__WHAT THE EXERCISE ASKS__: Down to the last line, set down the material below exactly, excluding pictures.

__DATA EXTRACT__:
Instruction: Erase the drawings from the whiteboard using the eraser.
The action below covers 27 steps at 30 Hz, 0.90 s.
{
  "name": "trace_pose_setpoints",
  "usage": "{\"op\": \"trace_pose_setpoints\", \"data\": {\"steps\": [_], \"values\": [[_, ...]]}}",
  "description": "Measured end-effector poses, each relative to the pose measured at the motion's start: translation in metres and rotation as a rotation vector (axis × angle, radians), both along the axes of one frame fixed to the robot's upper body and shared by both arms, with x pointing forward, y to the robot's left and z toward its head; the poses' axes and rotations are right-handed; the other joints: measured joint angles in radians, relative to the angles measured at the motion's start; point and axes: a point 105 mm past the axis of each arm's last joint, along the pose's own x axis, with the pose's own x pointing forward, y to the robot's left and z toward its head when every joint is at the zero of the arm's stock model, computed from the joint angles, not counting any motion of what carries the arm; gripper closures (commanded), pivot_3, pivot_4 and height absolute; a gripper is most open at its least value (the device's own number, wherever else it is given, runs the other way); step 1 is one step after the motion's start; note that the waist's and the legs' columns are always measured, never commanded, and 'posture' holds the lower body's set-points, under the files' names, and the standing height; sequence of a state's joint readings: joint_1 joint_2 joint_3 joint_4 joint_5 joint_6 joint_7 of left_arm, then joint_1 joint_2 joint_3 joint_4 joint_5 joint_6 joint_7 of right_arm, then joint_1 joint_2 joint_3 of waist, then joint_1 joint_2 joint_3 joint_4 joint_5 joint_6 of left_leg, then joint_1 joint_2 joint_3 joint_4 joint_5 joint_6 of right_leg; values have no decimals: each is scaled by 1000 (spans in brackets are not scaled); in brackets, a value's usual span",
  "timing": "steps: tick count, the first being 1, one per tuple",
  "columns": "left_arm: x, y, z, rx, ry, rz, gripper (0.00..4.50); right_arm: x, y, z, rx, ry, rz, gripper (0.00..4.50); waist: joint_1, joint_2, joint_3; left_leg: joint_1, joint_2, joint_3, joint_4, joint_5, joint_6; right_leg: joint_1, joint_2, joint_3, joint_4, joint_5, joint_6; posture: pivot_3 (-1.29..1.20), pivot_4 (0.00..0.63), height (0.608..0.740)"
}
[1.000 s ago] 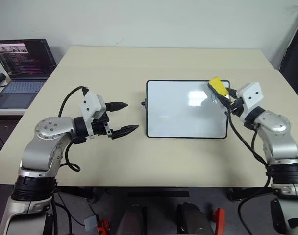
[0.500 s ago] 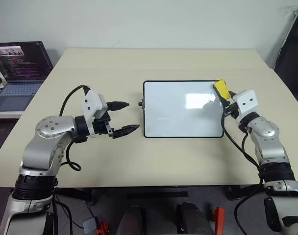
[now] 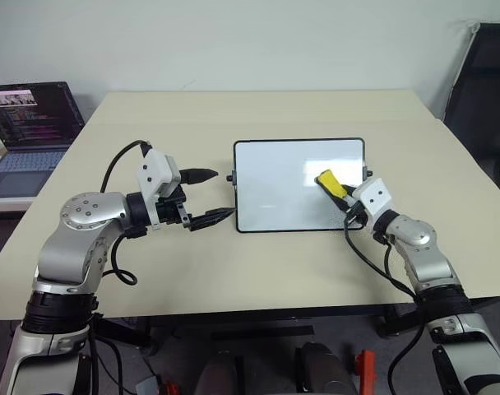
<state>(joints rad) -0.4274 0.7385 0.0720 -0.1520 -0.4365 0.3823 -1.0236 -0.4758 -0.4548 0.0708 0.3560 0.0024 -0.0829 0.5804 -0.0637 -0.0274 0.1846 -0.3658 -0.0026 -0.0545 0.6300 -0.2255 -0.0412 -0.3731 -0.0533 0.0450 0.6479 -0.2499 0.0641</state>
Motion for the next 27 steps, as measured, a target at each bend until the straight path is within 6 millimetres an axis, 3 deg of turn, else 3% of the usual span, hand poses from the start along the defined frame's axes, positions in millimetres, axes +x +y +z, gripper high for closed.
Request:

__SOLVED EXERCISE__:
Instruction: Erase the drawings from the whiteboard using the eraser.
The action below covers 27 steps at 30 Hz, 0.90 s.
{
  "name": "trace_pose_setpoints",
  "usage": "{\"op\": \"trace_pose_setpoints\", \"data\": {\"steps\": [_], \"values\": [[_, ...]]}}",
  "description": "Measured end-effector poses, each relative to the pose measured at the motion's start: translation in metres and rotation as a rotation vector (axis × angle, radians), both along the axes of one frame fixed to the robot's upper body and shared by both arms, with x pointing forward, y to the robot's left and z toward its head; the poses' axes and rotations are right-handed; the other joints: measured joint angles in radians, relative to the angles measured at the motion's start; point and axes: a point 105 mm past the axis of each arm's last joint, along the pose's own x axis, with the pose's own x pointing forward, y to the robot's left and z toward its head when every joint is at the zero of the arm's stock model, computed from the joint angles, not counting any motion of what carries the arm; gripper closures (commanded), pivot_3, pivot_4 and height absolute; a gripper is most open at its least value (the device's own number, wherever else it is given, runs the other way); step 1 is one step after the motion's start; note that the waist's and the legs' columns are always measured, never commanded, and 'posture' holds the lower body's set-points, under the files' names, and the standing height; sequence of a state's joint readings: joint_1 joint_2 joint_3 joint_4 joint_5 joint_6 joint_7 of left_arm, then joint_1 joint_2 joint_3 joint_4 joint_5 joint_6 joint_7 of right_arm, then joint_1 joint_2 joint_3 of waist, then joint_1 joint_2 joint_3 joint_4 joint_5 joint_6 of left_leg, then joint_1 joint_2 joint_3 joint_4 joint_5 joint_6 of right_leg; values have no decimals: each is scaled by 1000 (spans in brackets are not scaled); in brackets, a value's usual span",
  "timing": "steps: tick count, the first being 1, one per tuple",
  "columns": "left_arm: x, y, z, rx, ry, rz, gripper (0.00..4.50); right_arm: x, y, z, rx, ry, rz, gripper (0.00..4.50); waist: joint_1, joint_2, joint_3; left_leg: joint_1, joint_2, joint_3, joint_4, joint_5, joint_6; right_leg: joint_1, joint_2, joint_3, joint_4, joint_5, joint_6; posture: pivot_3 (-1.29..1.20), pivot_4 (0.00..0.63), height (0.608..0.740)"
}
[1.000 s ago] 
[0.500 s ago] 
[now] 
<state>(joints rad) -0.4274 0.7385 0.0720 -0.1520 -0.4365 0.3823 -1.0236 -0.4758 -0.4548 0.0708 0.3560 0.0024 -0.0829 0.5804 -0.0637 -0.0274 0.1846 -0.3658 -0.0026 -0.0545 0.6300 -0.2255 -0.0412 -0.3731 -0.0533 0.0450 0.6479 -0.2499 0.0641</state>
Motion for the next 27 steps, as measured, a target at each bend until the straight path is within 6 millimetres an axis, 3 deg of turn, else 3% of the usual span, hand poses from the start along the defined frame's axes, positions in millimetres, axes +x +y +z, gripper high for closed.
Request:

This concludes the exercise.